How can artificial intelligence (AI) be used to locate lunar pits and skylights, which are surface depressions and openings, respectively, that serve as entrances to lava caves and lava tubes? This is what a recent study published in Icarus hopes to address as an international team of researchers investigated using machine learning algorithms to more efficiently identify pits and skylights on lunar volcanic regions (lunar maria) of the Moon. This study has the potential to help researchers develop new methods in identifying key surface features on planetary bodies that could aid in both robotic and human exploration.
For the study, the researchers used several deep learning models to identify pits and skylights using orbital images from the Moon and Mars with the goal of identifying new lunar pits and skylights to complement the 16 that have been previously identified with the Lunar Pit Atlas. One of the pits used to train the model was the well-known Mare Tranquillitatis Pit that has been imaged several times and estimated to have a minimum radius of 100 meters (328 feet) and a depth of approximately 105 meters (344 feet). In the end, the researchers found a deep learning model called ESSA (Entrances to Sub-Surface Areas) performed the best, as it successfully identified two new skylights despite only observing approximately 1.92 percent of the lunar maria.

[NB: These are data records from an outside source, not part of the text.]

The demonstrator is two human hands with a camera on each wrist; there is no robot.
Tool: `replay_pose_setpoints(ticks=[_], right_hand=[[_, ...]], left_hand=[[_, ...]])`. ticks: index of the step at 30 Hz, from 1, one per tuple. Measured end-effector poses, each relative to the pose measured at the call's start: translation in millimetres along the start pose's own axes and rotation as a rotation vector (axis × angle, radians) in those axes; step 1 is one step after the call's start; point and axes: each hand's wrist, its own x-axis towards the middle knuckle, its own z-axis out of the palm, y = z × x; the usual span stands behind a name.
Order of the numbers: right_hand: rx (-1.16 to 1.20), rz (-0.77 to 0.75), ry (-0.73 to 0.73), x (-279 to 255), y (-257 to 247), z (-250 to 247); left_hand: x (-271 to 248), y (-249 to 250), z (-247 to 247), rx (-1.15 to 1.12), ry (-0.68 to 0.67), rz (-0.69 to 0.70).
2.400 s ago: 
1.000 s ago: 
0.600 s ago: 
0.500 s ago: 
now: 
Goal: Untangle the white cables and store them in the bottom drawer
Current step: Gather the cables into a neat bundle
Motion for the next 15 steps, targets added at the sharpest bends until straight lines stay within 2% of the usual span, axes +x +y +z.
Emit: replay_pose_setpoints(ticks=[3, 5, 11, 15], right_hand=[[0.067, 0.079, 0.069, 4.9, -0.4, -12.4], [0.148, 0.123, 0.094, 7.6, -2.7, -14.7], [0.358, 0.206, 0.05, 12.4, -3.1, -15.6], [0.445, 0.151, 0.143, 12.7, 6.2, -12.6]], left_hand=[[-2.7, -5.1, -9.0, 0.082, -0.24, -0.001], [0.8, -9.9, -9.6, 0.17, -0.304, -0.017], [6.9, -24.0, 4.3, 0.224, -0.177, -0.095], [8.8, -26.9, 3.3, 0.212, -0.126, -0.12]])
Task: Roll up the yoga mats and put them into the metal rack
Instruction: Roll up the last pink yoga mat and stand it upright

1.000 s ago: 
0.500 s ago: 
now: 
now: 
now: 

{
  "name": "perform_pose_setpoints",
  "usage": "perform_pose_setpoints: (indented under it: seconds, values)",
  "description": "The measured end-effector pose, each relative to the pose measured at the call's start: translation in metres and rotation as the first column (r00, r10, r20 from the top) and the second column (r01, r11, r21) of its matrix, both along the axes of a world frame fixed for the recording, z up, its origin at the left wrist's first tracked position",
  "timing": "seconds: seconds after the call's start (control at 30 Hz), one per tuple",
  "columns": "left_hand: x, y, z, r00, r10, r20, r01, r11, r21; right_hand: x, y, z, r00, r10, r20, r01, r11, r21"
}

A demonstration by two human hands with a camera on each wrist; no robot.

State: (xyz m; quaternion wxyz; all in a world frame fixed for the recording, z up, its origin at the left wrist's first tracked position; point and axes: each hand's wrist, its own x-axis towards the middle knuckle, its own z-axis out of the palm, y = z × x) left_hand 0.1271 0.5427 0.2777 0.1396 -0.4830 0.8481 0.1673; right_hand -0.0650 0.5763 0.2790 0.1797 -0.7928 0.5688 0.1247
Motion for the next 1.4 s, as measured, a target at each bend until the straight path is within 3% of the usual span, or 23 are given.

The study notes, “Since ESSA has surveyed just ≈0.23% of the Moon’s surface so far, there are still vast amounts of data to which it can be applied. In the context of searching for pits and skylights which relate to potential cave entrances, mare regions should still be prioritized for being fed to ESSA. Up to now, ESSA has largely been applied to smaller mare deposits, which have well-defined boundaries, such as those within impact craters. However, with sufficient time allocated for the processing of imagery, ESSA could search for pits and skylights within some of the larger Lunar maria (such as Mare Frigoris) by iterating through latitude–longitude intervals.”
As noted, lunar pits and skylights serve as entrances to subsurface lava caves and tubes that could enable future robotic and human exploration to better understand the Moon’s volcanic history while also serving as shelter for future astronauts. This is because, unlike Earth, the Moon lacks an atmosphere with a protective ozone layer and magnetic field, thus exposing astronauts to harmful solar and cosmic radiation. Lava tubes played a prominent role in the television series National Geographic Mars as a safe haven for the first astronauts on Mars. Like the Moon, Mars lacks an ozone layer and magnetic field, so the lava tubes served as protective shielding from the harsh aforementioned solar and cosmic radiation.
This study comes as NASA’s Artemis program plans to send humans back to the lunar surface in the next few years for the first time since Apollo 17 in 1972. While Artemis plans to lands astronauts on the lunar south pole, far from lunar lava caves and tubes, this study demonstrates how AI and machine learning could be used to help identify key lunar surface features, potentially including water ice deposits and lunar resources that can be used for in situ resource utilization, the former existing within deep craters at the lunar south pole.
Additionally, the use of AI and machine learning models for planetary science continue to exhibit extraordinary speed and efficiency with the goal of enhancing our knowledge of planetary bodies, for planetary bodies of all sizes and types and both in and out of our solar system.
How will AI help identify pits, skylights, and other key surface features on the Moon and other planetary bodies in the coming years and decades? Only time will tell, and this is why we science!
As always, keep doing science & keep looking up!